GOAL OF THE EXERCISE – Below is a listing from which only part is wanted; return exactly the lines from the one with "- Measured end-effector" up to and including the one with "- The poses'".
########################################
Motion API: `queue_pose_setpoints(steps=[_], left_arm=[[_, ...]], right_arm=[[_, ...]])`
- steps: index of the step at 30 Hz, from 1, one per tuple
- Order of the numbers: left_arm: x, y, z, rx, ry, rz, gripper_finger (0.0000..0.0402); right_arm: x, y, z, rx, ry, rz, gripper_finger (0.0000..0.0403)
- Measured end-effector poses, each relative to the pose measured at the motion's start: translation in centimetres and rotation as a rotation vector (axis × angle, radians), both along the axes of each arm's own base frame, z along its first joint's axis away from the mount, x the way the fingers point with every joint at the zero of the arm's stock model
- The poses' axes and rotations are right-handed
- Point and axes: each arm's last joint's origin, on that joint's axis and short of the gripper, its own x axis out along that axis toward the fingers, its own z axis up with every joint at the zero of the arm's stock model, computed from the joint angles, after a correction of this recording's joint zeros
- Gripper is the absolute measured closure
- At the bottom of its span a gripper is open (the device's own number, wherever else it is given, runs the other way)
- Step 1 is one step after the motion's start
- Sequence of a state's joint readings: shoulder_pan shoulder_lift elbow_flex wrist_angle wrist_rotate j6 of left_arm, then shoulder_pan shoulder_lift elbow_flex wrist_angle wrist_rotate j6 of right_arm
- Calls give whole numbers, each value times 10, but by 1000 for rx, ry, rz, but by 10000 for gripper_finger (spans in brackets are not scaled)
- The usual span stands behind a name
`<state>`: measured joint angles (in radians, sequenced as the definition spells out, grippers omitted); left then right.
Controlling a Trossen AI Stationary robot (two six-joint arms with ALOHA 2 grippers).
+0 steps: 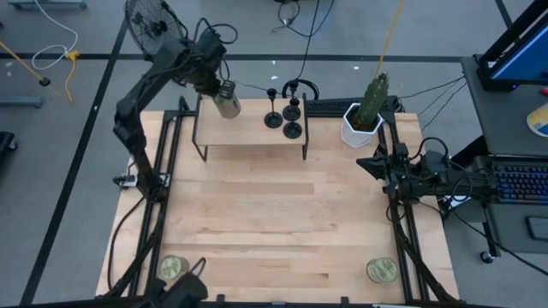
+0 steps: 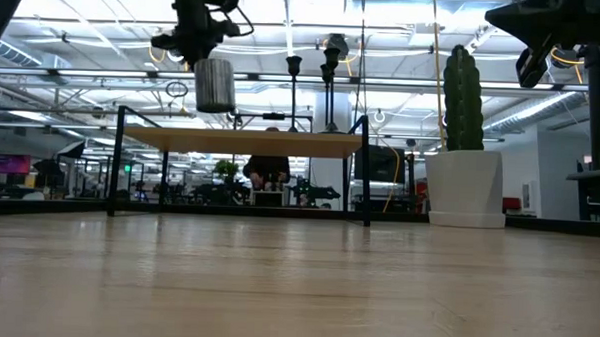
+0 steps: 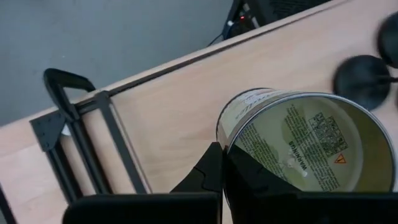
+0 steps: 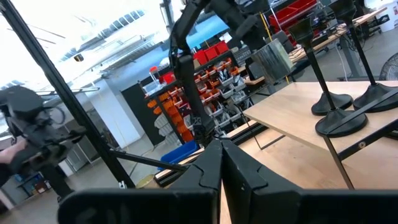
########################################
FINISHED TASK –
- Measured end-effector poses, each relative to the pose measured at the motion's start: translation in centimetres and rotation as a rotation vector (axis × angle, radians), both along the axes of each arm's own base frame, z along its first joint's axis away from the mount, x the way the fingers point with every joint at the zero of the arm's stock model
- The poses' axes and rotations are right-handed

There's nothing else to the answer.